*Work to complete*:
Verbatim output required. Print the data in full.

>>>>>

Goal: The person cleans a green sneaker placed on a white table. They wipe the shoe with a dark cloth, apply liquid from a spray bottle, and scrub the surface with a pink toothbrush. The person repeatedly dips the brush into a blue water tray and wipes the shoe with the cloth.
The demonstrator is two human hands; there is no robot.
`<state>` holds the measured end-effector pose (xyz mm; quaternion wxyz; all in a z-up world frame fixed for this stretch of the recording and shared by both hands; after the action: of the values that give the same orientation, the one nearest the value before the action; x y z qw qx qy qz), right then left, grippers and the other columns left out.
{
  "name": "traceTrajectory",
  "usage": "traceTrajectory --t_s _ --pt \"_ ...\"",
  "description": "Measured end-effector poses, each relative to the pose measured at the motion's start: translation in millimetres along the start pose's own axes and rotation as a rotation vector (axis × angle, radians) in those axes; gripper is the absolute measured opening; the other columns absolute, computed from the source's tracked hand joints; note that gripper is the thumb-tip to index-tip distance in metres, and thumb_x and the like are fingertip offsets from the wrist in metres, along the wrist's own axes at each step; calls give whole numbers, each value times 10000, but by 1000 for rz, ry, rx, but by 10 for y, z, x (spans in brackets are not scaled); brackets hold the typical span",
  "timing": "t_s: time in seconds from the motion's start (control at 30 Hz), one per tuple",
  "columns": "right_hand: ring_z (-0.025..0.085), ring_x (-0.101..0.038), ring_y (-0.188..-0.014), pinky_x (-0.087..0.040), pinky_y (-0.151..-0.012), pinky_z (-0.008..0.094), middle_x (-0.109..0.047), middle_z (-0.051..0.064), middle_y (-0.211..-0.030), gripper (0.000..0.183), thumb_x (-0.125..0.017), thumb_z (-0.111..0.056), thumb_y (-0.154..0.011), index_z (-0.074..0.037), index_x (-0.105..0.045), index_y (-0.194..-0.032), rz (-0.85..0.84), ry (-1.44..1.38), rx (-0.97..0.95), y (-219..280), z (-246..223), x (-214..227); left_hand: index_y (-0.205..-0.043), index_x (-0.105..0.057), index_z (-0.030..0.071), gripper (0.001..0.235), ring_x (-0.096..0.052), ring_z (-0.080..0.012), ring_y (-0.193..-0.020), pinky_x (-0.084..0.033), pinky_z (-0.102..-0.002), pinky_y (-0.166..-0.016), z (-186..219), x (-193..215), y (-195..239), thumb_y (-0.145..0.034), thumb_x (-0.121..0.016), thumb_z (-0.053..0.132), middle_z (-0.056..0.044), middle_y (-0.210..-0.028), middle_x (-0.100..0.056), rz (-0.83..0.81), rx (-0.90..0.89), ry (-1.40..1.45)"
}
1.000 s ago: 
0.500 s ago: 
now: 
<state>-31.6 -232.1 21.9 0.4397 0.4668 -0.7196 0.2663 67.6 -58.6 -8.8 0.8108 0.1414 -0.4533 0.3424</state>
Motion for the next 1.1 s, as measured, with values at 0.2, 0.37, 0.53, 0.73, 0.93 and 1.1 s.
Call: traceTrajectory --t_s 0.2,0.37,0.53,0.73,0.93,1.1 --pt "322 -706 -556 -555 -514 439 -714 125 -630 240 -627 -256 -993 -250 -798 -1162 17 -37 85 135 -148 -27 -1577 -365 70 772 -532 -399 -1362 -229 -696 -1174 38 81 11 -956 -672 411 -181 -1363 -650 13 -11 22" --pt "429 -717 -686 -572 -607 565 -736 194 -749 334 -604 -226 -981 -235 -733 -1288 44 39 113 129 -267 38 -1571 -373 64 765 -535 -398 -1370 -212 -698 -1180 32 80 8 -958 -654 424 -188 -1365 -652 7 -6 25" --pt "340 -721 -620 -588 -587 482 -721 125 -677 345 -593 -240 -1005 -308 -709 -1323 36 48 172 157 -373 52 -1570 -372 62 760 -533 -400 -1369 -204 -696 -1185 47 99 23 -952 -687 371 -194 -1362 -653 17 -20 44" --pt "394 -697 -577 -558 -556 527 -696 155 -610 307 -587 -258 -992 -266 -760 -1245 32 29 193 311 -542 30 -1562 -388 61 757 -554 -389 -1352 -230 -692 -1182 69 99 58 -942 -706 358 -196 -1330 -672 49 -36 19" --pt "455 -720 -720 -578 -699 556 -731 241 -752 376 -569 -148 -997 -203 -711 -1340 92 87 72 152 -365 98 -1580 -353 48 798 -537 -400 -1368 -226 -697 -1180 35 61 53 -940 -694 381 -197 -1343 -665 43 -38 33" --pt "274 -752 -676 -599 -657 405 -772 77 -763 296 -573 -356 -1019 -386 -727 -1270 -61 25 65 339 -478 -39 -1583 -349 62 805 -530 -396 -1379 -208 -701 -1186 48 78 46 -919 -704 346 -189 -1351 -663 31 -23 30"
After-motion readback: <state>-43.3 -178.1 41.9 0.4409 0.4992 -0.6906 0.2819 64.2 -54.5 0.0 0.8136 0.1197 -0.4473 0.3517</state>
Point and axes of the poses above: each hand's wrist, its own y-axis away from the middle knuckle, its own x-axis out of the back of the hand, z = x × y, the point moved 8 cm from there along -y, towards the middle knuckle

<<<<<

*Solution for this task*:
Goal: The person cleans a green sneaker placed on a white table. They wipe the shoe with a dark cloth, apply liquid from a spray bottle, and scrub the surface with a pink toothbrush. The person repeatedly dips the brush into a blue water tray and wipes the shoe with the cloth.
The demonstrator is two human hands; there is no robot.
`<state>` holds the measured end-effector pose (xyz mm; quaternion wxyz; all in a z-up world frame fixed for this stretch of the recording and shared by both hands; after the action: of the values that give the same orientation, the one nearest the value before the action; x y z qw qx qy qz), right then left, grippers and the other columns left out.
{
  "name": "traceTrajectory",
  "usage": "traceTrajectory --t_s _ --pt \"_ ...\"",
  "description": "Measured end-effector poses, each relative to the pose measured at the motion's start: translation in millimetres along the start pose's own axes and rotation as a rotation vector (axis × angle, radians) in those axes; gripper is the absolute measured opening; the other columns absolute, computed from the source's tracked hand joints; note that gripper is the thumb-tip to index-tip distance in metres, and thumb_x and the like are fingertip offsets from the wrist in metres, along the wrist's own axes at each step; calls give whole numbers, each value times 10000, but by 1000 for rz, ry, rx, but by 10 for y, z, x (spans in brackets are not scaled); brackets hold the typical span",
  "timing": "t_s: time in seconds from the motion's start (control at 30 Hz), one per tuple",
  "columns": "right_hand: ring_z (-0.025..0.085), ring_x (-0.101..0.038), ring_y (-0.188..-0.014), pinky_x (-0.087..0.040), pinky_y (-0.151..-0.012), pinky_z (-0.008..0.094), middle_x (-0.109..0.047), middle_z (-0.051..0.064), middle_y (-0.211..-0.030), gripper (0.000..0.183), thumb_x (-0.125..0.017), thumb_z (-0.111..0.056), thumb_y (-0.154..0.011), index_z (-0.074..0.037), index_x (-0.105..0.045), index_y (-0.194..-0.032), rz (-0.85..0.84), ry (-1.44..1.38), rx (-0.97..0.95), y (-219..280), z (-246..223), x (-214..227); left_hand: index_y (-0.205..-0.043), index_x (-0.105..0.057), index_z (-0.030..0.071), gripper (0.001..0.235), ring_x (-0.096..0.052), ring_z (-0.080..0.012), ring_y (-0.193..-0.020), pinky_x (-0.084..0.033), pinky_z (-0.102..-0.002), pinky_y (-0.166..-0.016), z (-186..219), x (-193..215), y (-195..239), thumb_y (-0.145..0.034), thumb_x (-0.121..0.016), thumb_z (-0.053..0.132), middle_z (-0.056..0.044), middle_y (-0.210..-0.028), middle_x (-0.100..0.056), rz (-0.83..0.81), rx (-0.90..0.89), ry (-1.40..1.45)"
}
1.000 s ago: 
0.500 s ago: 
now: 
<state>-31.6 -232.1 21.9 0.4397 0.4668 -0.7196 0.2663 67.6 -58.6 -8.8 0.8108 0.1414 -0.4533 0.3424</state>
Motion for the next 1.1 s, as measured, with values at 0.2, 0.37, 0.53, 0.73, 0.93 and 1.1 s.
Call: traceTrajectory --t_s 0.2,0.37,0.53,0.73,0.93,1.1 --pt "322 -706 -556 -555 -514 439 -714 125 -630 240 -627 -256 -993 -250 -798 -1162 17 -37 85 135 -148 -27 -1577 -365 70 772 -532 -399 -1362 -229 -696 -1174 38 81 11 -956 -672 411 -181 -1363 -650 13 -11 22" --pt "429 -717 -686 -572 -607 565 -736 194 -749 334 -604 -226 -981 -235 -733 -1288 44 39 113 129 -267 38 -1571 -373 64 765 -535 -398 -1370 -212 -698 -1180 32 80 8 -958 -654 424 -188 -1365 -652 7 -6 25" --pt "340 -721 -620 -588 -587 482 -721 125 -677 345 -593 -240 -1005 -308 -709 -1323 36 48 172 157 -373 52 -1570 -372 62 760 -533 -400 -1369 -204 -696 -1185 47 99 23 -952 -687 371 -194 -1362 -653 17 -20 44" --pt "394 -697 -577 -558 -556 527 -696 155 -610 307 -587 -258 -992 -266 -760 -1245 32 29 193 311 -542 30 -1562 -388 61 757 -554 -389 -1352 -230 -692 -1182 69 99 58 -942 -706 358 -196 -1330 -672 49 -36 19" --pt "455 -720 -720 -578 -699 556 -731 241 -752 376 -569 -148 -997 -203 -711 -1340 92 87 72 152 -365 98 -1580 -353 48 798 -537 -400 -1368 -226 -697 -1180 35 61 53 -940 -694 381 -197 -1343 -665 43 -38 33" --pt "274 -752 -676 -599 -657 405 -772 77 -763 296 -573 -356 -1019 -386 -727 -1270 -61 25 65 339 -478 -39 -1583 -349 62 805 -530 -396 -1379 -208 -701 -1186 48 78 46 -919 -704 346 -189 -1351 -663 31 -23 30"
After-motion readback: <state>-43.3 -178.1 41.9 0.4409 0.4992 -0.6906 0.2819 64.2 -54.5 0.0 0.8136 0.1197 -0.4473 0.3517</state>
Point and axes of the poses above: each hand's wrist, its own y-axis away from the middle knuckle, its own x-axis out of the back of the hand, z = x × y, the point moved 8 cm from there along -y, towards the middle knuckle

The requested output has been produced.